§ **Problem to work on**
Reproduce exactly only the lines from the line that holds "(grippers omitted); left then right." to the line that holds "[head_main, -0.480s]", inclusive, in the listing below, and please leave out every picture.

§ **Source material**
· · ·

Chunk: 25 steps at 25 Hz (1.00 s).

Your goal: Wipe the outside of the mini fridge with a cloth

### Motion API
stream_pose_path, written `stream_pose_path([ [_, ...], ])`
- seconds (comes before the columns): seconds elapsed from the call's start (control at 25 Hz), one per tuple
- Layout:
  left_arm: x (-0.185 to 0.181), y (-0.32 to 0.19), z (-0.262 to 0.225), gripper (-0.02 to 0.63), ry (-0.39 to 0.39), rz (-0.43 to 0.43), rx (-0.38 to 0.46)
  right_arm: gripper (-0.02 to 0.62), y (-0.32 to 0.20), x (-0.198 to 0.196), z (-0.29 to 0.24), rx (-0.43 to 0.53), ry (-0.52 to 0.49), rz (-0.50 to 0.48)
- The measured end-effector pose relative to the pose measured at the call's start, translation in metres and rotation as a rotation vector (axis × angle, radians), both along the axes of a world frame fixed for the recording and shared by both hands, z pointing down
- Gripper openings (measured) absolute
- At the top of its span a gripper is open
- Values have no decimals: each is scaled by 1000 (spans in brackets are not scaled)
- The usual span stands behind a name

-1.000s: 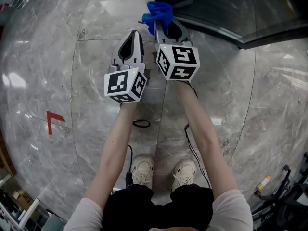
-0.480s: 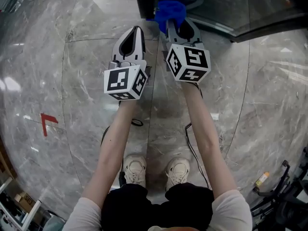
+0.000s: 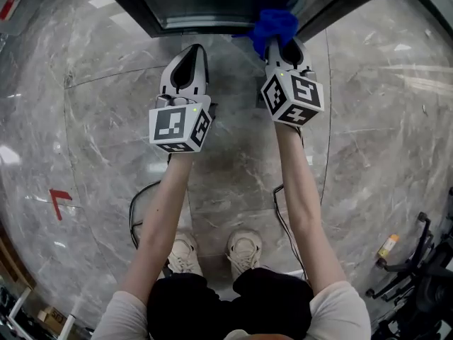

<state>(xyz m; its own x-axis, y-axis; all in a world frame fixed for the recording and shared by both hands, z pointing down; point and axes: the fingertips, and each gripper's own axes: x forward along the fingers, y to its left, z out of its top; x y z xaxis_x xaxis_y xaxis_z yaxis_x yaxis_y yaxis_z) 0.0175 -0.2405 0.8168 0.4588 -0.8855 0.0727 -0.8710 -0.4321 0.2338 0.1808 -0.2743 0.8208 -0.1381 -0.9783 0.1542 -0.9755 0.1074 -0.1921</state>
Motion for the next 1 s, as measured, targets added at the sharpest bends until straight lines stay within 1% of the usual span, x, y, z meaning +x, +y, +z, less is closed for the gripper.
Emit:
stream_pose_path([
  [0.24,43,4,-1,3,-3,64,1,80,9,57,-7,12,2,84],
  [0.36,54,7,0,3,0,83,-3,81,12,66,-5,13,36,75],
  [0.44,57,9,1,3,2,88,-6,80,13,71,-2,5,46,78],
  [0.6,57,9,-1,3,5,95,1,81,17,92,1,-20,52,124],
  [0.72,52,7,-1,3,13,78,-1,80,17,93,1,-28,62,122],
  [0.84,52,9,-3,3,10,80,1,80,18,94,2,-32,65,122],
  [1.0,46,10,-8,3,9,72,7,80,18,100,3,-44,55,149],
])
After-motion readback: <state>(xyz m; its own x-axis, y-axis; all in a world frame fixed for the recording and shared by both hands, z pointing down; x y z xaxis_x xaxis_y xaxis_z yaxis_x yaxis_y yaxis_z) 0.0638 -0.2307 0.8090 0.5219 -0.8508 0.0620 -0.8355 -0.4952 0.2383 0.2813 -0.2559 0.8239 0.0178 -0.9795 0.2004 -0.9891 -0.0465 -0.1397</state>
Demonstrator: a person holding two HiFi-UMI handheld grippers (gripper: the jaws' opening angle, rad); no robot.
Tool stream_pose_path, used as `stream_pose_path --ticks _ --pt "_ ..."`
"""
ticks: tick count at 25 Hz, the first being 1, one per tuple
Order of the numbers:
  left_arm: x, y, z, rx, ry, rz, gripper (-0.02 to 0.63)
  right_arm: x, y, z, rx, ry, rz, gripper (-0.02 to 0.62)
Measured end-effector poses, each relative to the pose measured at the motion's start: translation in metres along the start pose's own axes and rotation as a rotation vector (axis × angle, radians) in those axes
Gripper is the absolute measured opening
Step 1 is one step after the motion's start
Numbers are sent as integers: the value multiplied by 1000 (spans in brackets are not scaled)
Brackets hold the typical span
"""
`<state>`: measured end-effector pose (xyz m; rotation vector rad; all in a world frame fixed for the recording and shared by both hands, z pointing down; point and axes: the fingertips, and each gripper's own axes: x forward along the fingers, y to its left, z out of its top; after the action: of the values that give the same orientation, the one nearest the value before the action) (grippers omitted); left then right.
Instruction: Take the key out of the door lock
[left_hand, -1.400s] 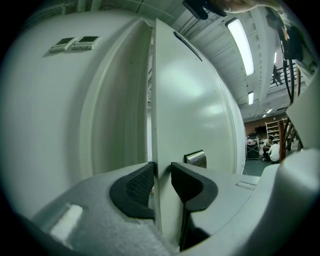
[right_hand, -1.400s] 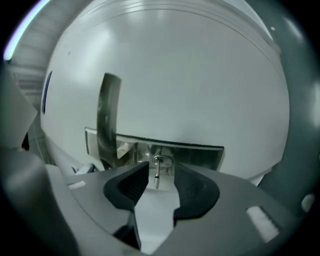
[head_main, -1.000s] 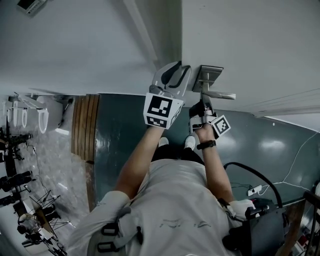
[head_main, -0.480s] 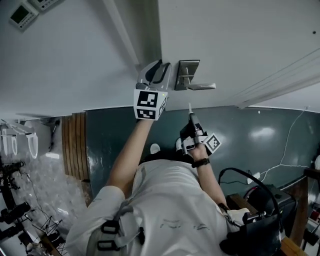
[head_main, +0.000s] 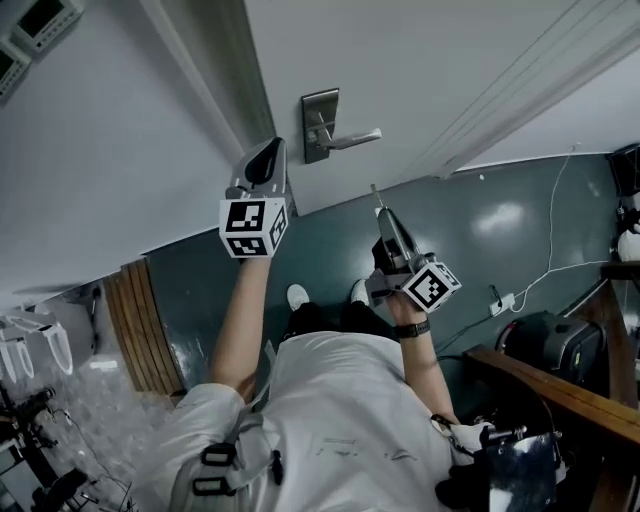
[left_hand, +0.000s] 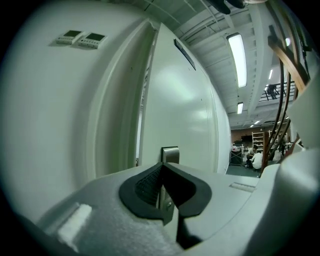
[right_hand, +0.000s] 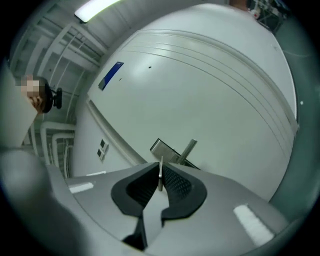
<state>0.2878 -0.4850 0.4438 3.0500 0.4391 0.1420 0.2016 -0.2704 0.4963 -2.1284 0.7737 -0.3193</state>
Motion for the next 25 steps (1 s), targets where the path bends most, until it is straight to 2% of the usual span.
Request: stream_pose_path --ticks 2,4,7,12,15,18,25 --pt "-23 -20 -6 -34 3 11 2 -12 10 10 -103 16 -16 26" --pt "-45 -41 -11 -53 11 23 2 -15 22 23 -199 17 5 26" --pt "-80 -75 -16 -49 14 80 2 -25 37 38 -346 31 52 26" --pt "-133 -143 -15 -15 -18 196 2 -78 56 51 -560 76 68 26" --pt "-148 -178 -19 -1 -17 224 2 -101 57 53 -624 104 76 26" --pt "-157 -203 -18 5 -22 204 2 -114 65 52 -664 118 82 26" --pt "-154 -216 -5 76 -61 145 2 -111 78 52 -718 87 66 26"
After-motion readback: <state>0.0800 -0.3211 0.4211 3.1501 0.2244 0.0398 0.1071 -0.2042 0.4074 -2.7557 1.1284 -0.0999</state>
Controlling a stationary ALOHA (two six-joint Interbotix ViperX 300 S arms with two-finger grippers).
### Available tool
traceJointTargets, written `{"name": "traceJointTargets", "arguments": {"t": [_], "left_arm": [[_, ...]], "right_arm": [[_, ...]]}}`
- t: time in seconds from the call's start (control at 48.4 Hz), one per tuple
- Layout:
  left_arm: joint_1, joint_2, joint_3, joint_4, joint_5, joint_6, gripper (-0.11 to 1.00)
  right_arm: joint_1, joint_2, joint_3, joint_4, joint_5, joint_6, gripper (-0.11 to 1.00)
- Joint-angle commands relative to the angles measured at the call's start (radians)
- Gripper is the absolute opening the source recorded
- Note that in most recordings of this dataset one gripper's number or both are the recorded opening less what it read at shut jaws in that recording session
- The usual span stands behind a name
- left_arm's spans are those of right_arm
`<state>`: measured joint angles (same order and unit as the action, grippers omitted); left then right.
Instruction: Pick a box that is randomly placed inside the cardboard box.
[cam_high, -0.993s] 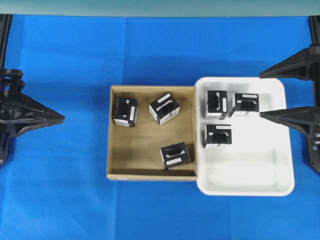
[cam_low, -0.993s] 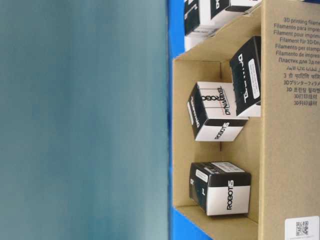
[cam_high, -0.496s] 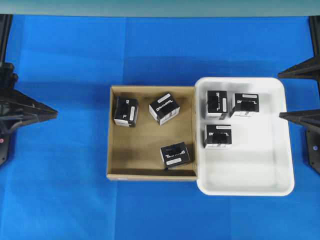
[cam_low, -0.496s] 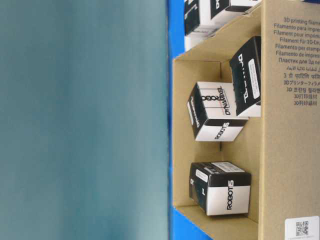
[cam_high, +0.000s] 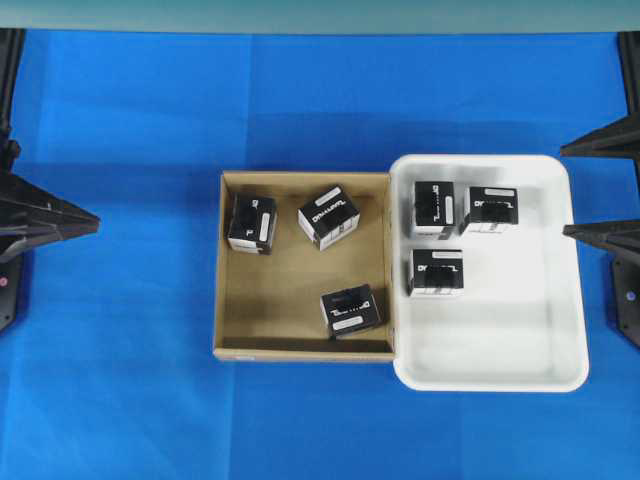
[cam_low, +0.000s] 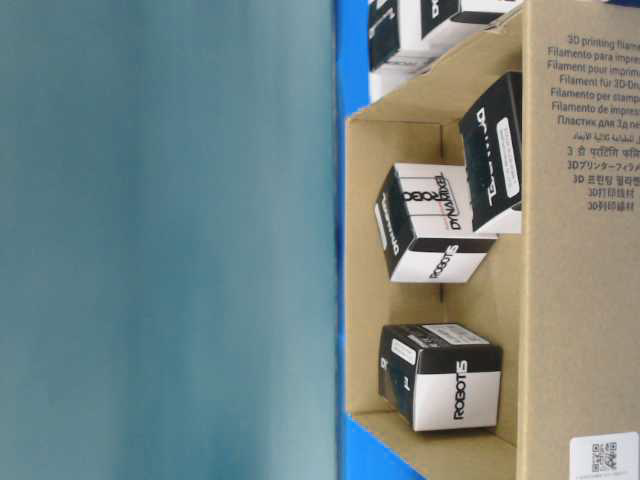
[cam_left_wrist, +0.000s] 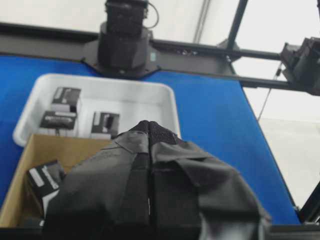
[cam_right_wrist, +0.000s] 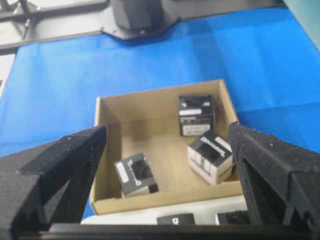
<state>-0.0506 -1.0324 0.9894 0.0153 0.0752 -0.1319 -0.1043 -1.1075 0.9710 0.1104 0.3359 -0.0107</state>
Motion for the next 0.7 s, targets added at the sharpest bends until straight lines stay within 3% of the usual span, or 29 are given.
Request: {"name": "traceJointTargets", "arguments": {"t": [0.0,0.683], "left_arm": [[0.0,0.003,-0.028,0.003,-0.005,0.002,-0.07],[0.0,0.003,-0.02,0.003,-0.005,-0.002,-0.07]], "right_arm": [[-0.002,0.002,-0.008,0.0,-0.006,0.002,0.98],[-0.002,-0.008,0.011,0.005,-0.002,0.02,0.98]]}}
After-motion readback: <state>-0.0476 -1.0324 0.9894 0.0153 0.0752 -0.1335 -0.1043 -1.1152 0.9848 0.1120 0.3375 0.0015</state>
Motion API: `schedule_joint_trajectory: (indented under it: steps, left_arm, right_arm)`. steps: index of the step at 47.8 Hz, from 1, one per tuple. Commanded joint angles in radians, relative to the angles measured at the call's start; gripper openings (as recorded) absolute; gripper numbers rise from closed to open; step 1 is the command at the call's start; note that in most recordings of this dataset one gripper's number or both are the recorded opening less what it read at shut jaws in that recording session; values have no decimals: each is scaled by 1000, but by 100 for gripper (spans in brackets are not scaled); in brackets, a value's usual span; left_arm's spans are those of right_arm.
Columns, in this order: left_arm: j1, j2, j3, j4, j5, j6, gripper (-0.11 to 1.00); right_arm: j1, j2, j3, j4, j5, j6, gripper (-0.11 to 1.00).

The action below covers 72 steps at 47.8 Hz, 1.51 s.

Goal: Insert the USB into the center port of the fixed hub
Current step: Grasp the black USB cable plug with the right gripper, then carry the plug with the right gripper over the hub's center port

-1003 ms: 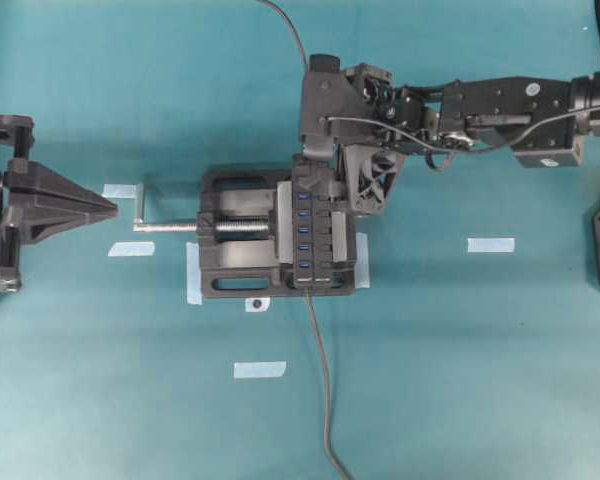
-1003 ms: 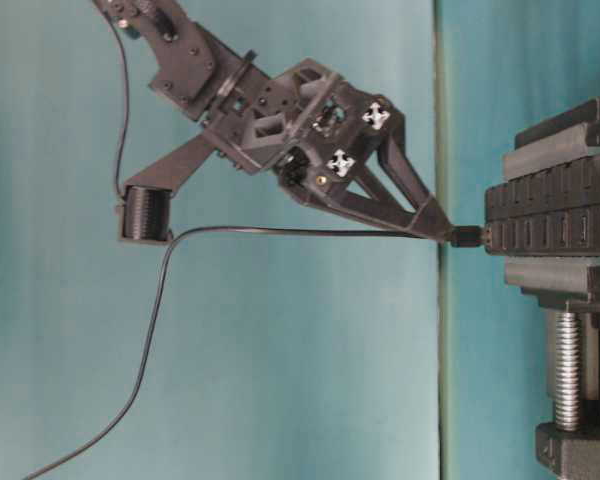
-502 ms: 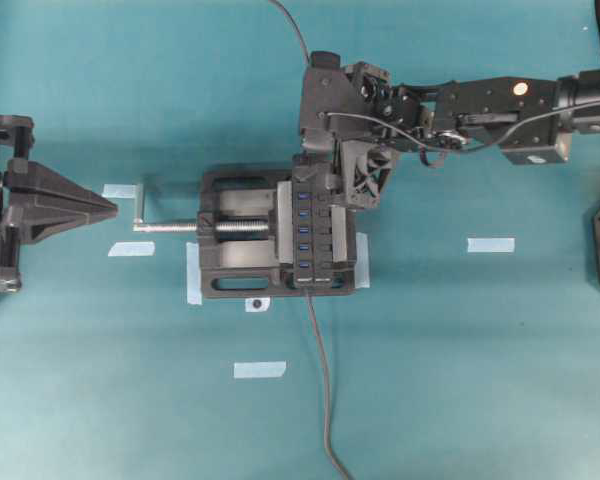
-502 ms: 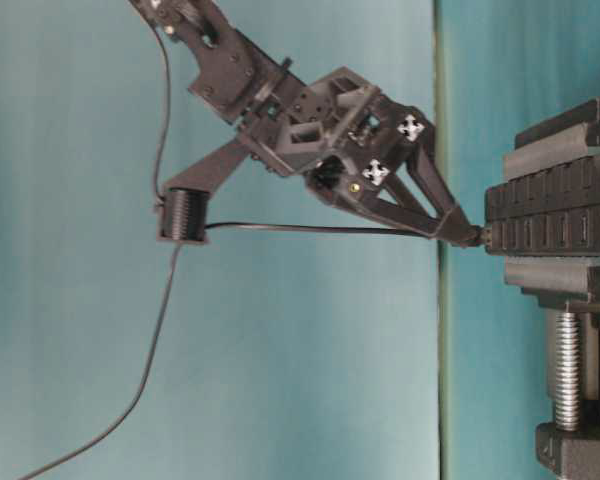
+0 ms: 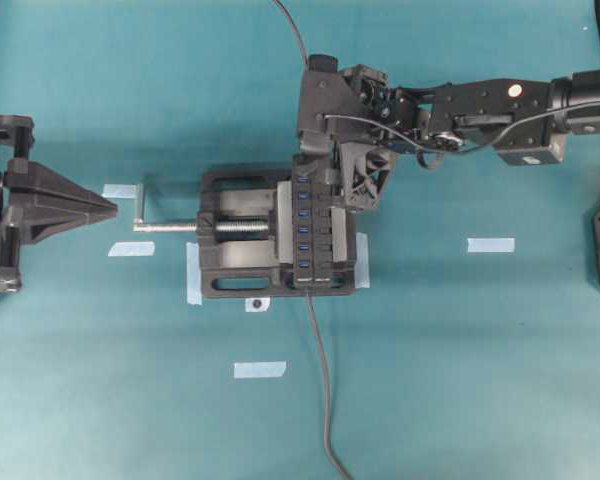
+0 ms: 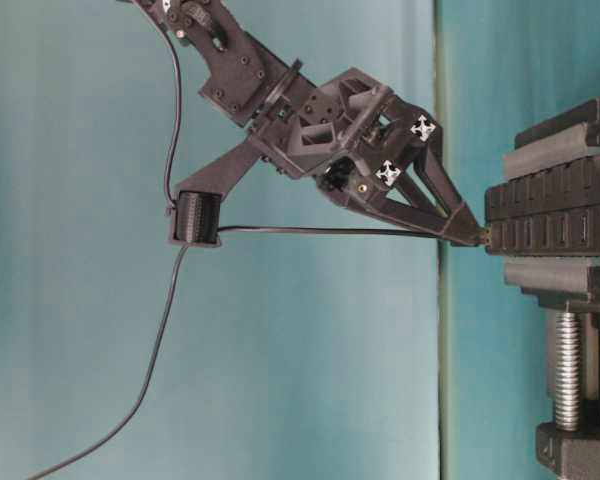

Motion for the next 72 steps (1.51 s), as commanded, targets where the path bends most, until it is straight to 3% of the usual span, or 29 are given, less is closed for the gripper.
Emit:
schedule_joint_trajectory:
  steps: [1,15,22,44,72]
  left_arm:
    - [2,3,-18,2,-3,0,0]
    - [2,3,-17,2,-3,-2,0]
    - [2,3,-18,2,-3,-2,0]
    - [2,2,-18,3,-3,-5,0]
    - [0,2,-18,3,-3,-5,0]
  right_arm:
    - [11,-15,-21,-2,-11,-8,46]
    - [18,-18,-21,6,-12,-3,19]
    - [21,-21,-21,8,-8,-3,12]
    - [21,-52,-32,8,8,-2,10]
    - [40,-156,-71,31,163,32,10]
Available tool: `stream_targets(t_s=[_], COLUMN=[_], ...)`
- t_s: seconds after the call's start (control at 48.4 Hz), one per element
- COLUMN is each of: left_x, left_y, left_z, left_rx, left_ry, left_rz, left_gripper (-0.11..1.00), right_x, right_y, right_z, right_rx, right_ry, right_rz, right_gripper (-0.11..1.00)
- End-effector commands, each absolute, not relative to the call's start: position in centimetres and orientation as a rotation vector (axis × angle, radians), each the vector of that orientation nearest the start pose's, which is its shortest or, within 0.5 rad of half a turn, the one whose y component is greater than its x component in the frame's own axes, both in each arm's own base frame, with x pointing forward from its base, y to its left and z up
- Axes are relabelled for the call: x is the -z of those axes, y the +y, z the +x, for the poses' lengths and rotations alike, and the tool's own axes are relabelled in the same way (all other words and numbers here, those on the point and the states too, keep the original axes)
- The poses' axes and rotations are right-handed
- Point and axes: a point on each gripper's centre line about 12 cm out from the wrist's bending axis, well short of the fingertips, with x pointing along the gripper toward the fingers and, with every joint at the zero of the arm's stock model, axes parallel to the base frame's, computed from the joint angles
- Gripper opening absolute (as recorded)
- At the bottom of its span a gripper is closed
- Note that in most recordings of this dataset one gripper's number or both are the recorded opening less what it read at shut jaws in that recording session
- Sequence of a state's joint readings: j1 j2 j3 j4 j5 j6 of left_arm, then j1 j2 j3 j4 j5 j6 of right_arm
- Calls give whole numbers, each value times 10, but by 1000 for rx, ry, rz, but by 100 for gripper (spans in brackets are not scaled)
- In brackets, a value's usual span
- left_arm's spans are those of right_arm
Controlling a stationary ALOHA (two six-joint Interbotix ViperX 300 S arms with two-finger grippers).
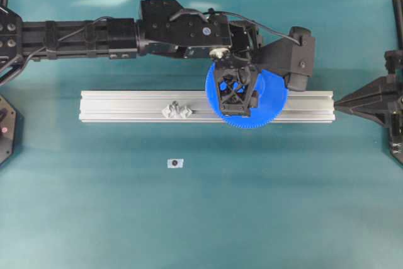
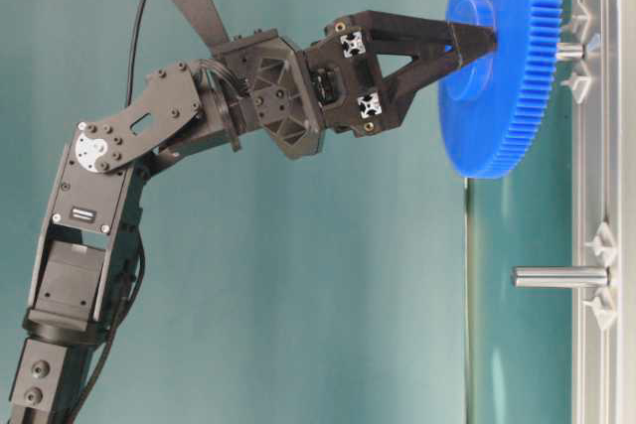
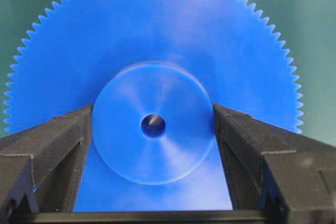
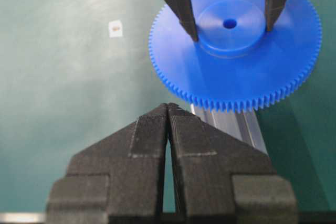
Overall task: Insert the large gear onto the shaft.
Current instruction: 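Align the gear's hole over the right shaft and lower it, then open the left gripper and release the gear on the shaft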
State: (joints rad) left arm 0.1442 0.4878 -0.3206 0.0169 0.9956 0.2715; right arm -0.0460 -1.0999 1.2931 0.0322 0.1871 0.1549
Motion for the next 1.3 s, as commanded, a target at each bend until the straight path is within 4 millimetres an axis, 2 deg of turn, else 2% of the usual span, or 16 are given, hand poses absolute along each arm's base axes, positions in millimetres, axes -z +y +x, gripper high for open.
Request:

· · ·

§ **Response below**
`<state>`: measured end-effector pose (xyz m; rotation vector rad; all in a world frame fixed for the recording and shared by both hands, z pointing down; point and axes: the fingertips, and each gripper's own axes: x forward along the fingers, y to its left, z out of its top; after the action: of the values that give the same orientation, the one nearest the value before the action) (grippers omitted); left then right.
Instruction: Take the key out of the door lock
[left_hand, -1.400s] 
[right_hand, -1.400s] 
[head_main, -1.000s] 
[head_main, -0.480s] 

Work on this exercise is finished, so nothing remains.